What is expected: Take the lines below between the one holding "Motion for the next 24" and the one holding "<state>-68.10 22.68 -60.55", inclusive, and copy them exactly. Add nothing.

_ _ _ _ _

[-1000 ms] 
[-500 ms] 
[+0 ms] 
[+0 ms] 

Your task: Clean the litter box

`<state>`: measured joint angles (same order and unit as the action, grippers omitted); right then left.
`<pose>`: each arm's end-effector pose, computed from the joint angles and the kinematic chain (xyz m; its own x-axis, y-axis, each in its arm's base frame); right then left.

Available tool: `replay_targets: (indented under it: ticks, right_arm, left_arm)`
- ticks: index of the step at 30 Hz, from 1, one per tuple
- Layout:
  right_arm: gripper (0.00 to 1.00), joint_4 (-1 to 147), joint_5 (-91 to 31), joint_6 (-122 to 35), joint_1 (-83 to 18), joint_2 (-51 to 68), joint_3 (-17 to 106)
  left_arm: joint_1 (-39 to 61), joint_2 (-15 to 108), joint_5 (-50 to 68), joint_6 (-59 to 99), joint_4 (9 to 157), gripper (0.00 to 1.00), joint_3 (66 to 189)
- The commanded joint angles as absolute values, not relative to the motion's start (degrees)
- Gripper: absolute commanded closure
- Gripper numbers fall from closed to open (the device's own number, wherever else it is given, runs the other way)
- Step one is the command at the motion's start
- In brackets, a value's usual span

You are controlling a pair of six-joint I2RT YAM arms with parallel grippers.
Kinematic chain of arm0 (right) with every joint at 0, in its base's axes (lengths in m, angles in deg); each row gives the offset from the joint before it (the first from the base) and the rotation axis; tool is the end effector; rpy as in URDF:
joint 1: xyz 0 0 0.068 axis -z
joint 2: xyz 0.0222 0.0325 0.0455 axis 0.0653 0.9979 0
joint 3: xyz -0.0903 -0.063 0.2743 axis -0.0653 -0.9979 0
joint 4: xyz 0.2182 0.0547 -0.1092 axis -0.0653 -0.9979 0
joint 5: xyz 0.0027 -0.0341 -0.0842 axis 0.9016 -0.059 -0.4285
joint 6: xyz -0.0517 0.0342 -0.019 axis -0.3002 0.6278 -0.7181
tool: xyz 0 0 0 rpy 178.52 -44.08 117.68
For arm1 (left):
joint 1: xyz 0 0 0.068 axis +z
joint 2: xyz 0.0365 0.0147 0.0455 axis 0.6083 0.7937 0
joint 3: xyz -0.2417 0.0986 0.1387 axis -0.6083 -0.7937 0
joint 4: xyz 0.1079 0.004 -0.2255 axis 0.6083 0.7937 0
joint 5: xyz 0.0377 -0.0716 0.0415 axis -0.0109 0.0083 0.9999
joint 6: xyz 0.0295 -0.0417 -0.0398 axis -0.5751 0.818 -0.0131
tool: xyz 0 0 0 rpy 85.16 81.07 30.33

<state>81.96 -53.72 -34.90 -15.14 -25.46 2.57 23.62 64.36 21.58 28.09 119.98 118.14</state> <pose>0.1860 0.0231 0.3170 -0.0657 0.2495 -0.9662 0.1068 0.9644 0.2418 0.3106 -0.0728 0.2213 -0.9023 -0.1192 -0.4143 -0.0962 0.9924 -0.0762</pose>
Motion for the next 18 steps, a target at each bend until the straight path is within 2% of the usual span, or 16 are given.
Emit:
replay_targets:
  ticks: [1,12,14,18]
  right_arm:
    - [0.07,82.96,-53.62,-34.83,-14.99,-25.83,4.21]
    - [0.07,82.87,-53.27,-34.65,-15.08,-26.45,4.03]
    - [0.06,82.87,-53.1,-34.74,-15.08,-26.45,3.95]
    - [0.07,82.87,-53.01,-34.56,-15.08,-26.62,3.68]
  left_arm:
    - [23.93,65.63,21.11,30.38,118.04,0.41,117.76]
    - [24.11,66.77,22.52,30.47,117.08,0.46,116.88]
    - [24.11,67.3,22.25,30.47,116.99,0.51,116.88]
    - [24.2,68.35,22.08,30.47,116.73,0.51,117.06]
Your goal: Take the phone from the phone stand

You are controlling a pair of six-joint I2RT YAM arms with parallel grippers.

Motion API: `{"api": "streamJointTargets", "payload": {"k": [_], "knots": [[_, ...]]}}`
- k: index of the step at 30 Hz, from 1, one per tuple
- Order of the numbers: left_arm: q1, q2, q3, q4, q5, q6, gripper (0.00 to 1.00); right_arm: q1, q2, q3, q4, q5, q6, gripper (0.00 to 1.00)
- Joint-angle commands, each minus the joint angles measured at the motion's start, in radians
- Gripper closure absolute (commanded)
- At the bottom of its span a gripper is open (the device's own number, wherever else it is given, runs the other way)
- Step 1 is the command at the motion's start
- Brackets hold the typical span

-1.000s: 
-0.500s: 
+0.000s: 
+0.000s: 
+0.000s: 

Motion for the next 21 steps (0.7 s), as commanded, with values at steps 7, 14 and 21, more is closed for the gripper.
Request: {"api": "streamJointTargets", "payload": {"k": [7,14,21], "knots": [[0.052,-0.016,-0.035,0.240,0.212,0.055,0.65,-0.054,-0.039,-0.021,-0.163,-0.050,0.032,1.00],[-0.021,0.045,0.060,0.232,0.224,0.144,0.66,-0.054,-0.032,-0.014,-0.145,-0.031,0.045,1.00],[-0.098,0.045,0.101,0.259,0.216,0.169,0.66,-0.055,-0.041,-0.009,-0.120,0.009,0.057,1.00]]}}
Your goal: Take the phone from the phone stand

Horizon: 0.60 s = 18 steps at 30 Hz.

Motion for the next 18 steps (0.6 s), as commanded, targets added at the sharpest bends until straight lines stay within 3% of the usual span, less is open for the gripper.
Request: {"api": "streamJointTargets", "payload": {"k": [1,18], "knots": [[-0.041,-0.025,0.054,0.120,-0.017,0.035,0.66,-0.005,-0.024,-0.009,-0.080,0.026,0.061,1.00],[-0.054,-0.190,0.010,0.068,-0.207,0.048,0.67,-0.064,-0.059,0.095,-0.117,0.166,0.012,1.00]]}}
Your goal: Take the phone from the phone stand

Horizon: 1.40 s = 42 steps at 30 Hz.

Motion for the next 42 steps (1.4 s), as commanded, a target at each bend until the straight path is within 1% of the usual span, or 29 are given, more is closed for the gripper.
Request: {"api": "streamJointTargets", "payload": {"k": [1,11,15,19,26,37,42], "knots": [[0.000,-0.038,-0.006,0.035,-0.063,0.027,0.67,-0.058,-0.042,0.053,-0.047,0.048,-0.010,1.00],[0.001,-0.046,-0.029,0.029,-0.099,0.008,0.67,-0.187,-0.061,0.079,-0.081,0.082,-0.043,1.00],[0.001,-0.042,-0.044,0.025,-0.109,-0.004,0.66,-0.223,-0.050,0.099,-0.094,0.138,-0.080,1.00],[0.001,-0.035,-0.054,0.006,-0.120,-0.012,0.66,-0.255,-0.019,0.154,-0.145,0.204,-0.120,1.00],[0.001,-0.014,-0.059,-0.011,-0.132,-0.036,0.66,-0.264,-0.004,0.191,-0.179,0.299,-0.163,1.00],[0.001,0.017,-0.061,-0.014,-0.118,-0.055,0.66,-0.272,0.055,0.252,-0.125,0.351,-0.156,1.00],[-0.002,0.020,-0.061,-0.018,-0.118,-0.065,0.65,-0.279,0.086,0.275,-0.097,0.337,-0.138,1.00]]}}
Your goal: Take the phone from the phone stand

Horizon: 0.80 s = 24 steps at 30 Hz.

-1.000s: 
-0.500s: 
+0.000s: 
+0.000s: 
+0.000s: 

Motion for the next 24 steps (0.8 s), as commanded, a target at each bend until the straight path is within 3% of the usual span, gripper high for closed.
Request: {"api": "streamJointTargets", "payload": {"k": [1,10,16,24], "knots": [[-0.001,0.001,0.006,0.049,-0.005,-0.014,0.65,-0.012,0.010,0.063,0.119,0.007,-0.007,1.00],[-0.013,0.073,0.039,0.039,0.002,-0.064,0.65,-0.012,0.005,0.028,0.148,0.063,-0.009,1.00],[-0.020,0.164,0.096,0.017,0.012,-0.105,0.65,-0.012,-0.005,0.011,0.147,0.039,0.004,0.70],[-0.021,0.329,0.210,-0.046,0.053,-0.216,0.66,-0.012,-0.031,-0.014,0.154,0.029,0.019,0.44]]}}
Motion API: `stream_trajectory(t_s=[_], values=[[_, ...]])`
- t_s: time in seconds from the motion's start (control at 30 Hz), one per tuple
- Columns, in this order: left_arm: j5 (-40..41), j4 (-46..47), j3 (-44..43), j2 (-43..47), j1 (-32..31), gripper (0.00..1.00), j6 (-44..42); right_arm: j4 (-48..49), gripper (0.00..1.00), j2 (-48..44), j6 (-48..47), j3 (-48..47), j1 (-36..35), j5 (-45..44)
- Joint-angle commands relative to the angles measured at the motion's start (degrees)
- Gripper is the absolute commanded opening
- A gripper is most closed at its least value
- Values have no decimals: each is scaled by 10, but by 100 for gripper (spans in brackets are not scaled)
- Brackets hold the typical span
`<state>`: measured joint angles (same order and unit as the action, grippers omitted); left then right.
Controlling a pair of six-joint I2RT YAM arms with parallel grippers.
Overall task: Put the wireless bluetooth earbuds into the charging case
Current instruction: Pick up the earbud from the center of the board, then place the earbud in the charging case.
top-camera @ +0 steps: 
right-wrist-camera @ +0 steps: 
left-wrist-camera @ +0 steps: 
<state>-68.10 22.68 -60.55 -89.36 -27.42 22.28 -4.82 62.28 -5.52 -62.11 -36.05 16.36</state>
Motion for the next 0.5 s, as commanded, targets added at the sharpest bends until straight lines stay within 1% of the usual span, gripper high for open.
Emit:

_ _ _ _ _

Your response:
Motion for the next 24 steps (0.8 s), as commanded, a target at each bend until the straight path is within 3% of the usual span, gripper high for closed.
Request: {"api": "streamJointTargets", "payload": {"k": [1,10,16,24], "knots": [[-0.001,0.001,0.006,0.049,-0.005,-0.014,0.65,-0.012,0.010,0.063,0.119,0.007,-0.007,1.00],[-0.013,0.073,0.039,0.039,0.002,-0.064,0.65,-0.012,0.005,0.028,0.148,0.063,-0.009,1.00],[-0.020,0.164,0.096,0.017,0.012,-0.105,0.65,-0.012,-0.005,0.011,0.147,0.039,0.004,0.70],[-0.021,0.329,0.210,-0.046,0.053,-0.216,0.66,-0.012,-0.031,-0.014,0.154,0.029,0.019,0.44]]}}
Motion API: `stream_trajectory(t_s=[_], values=[[_, ...]])`
- t_s: time in seconds from the motion's start (control at 30 Hz), one per tuple
- Columns, in this order: left_arm: j5 (-40..41), j4 (-46..47), j3 (-44..43), j2 (-43..47), j1 (-32..31), gripper (0.00..1.00), j6 (-44..42); right_arm: j4 (-48..49), gripper (0.00..1.00), j2 (-48..44), j6 (-48..47), j3 (-48..47), j1 (-36..35), j5 (-45..44)
- Joint-angle commands relative to the angles measured at the motion's start (degrees)
- Gripper is the absolute commanded opening
- A gripper is most closed at its least value
- Values have no decimals: each is scaled by 10, but by 100 for gripper (spans in brackets are not scaled)
- Brackets hold the typical span
`<state>`: measured joint angles (same order and unit as the action, grippers omitted); left then right.
Controlling a pair of six-joint I2RT YAM arms with parallel grippers.
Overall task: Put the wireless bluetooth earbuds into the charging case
Current instruction: Pick up the earbud from the center of the board, then place the earbud in the charging case.
top-camera @ +0 steps: 
right-wrist-camera @ +0 steps: 
left-wrist-camera @ +0 steps: 
<state>-68.10 22.68 -60.55 -89.36 -27.42 22.28 -4.82 62.28 -5.52 -62.11 -36.05 16.36</state>

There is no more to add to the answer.